MIA is considered to be one of the major causes of abortion [6, 17], but little is known about the immunological details underlying MIA-induced abortions. In the present study, we found that overexpression of RORγt significantly enhanced fetal loss caused by poly(I:C)-induced MIA. We also observed reduced expression of membrane E-cadherin in the labyrinth zone of the placenta of RORγt Tg mice compared with WT mice. A mouse model of preterm labor generated by treatment with poly(I:C) showed a decrease in placental level of E-cadherin expression, possibly due to a loosening of adherens junctions caused by inflammatory destruction [10]. Moreover, serum levels of IL-17A, the major cytokine released from Th17 cells [18], were consistently upregulated in RORγt Tg mice, suggesting that the alterations in E-cadherin expression were caused by IL-17-mediated chronic immune responses.

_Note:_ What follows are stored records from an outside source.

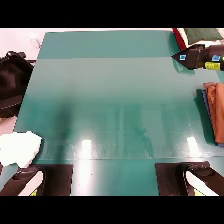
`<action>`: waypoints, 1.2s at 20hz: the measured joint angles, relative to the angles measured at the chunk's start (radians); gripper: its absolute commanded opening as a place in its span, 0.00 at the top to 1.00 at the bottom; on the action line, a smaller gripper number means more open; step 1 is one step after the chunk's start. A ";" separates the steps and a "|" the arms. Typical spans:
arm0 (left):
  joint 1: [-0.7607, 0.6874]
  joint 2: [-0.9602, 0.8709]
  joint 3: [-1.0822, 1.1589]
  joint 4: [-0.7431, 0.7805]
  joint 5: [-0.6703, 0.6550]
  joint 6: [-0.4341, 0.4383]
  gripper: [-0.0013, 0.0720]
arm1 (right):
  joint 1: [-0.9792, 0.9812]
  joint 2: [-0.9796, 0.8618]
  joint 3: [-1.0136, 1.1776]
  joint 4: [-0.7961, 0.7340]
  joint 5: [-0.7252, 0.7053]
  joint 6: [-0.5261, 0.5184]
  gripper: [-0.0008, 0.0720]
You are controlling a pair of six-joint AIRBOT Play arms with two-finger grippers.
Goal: Fold the shirts.
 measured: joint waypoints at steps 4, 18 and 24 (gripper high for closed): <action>0.082 0.068 -0.278 0.118 -0.059 -0.032 0.11 | 0.000 0.000 0.000 0.000 0.000 0.000 0.97; 0.102 0.091 -0.455 0.200 -0.078 -0.166 0.95 | 0.000 -0.002 0.016 0.003 -0.045 -0.001 0.97; -0.146 0.074 0.060 0.061 -0.018 -0.143 0.95 | 0.000 -0.058 0.195 0.009 -0.056 0.008 0.97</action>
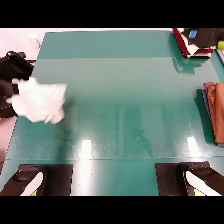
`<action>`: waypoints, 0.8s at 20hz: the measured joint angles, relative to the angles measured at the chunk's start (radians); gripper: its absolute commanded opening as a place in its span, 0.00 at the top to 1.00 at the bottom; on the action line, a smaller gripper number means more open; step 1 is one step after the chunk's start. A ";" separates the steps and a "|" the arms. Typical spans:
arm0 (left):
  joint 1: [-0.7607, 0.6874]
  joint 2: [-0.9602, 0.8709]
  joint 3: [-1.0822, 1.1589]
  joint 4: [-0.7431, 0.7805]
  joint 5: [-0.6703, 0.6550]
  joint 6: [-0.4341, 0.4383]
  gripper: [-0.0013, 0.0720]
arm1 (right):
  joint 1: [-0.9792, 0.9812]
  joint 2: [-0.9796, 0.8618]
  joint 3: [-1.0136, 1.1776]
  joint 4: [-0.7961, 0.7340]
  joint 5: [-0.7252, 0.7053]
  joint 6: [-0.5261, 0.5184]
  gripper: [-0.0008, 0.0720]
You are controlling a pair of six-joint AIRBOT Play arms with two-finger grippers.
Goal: Fold the shirts.
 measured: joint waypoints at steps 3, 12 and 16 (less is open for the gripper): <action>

In spite of the changes in their placental tissue adherens junctions, RORγt Tg mice maintained their pregnancies at comparable levels to WT mice (Fig. 2). However, the administration of poly(I:C) led to significantly higher incidences of abortion in RORγt Tg mice than in WT mice (Fig. 2). Because IL-17A is strongly implicated in recurrent pregnancy loss and other pregnancy-related pathological statuses in humans [5], we examined the time-course of its expression after poly(I:C) administration. In WT mice, serum IL-17A was significantly upregulated in response to poly(I:C) injection only in pregnant mice (Figs. 3A and B), which is consistent with previously reported findings [2, 11]. The mechanism of the elevated responsiveness of IL-17A production in pregnant mice remained unknown. Alternation of gut bacteria in pregnant state [12], which regulate maternal immune response, may relate with the dependence of IL-17A upregulation on pregnancy. Contrary to our expectations, RORγt overexpression did not enhance the poly(I:C)-induced upregulation of serum IL-17A, but instead suppressed its response after poly(I:C) injection (Fig. 3B). These paradoxical reactions prompted us to consider that Th17/IL-17 maintained at constitutively high levels in RORγt Tg mice might activate inhibitory immune systems to suppress IL-17 production [7].

Multiple regulatory pathways are known to inhibit IL-17, including Th1, Th2, and regulatory T (Treg) cells, and interleukins such as IL-4 and INF-γ [4]. Among these regulatory systems, the balance between Th17 and Treg cells is reported to be especially important for the maintenance of pregnancy [4, 21]. We consider that a continuous excess of Th17 cells caused by RORγt overexpression might potentiate these inhibitory systems to suppress the increase of IL-17A after poly(I:C) administration, and that cytokines and interferons other than IL-17, such as IL-10, could be responsible for the poly(I:C)-induced abortion in RORγt Tg mice [22].

In summary, our data indicate that poly(I:C) induces IL-17-independent inflammatory responses in RORγt Tg mice, which act synergistically with the disruption of placental tissue caused by chronic upregulation of IL-17, leading to an increased rate of abortion. Our data also suggest that the rate of abortion associated with viral infection could be strongly affected by Th17 cell function. Additional research is needed to further elucidate details about the pathological effect of Th17 in MIA-induced abortion.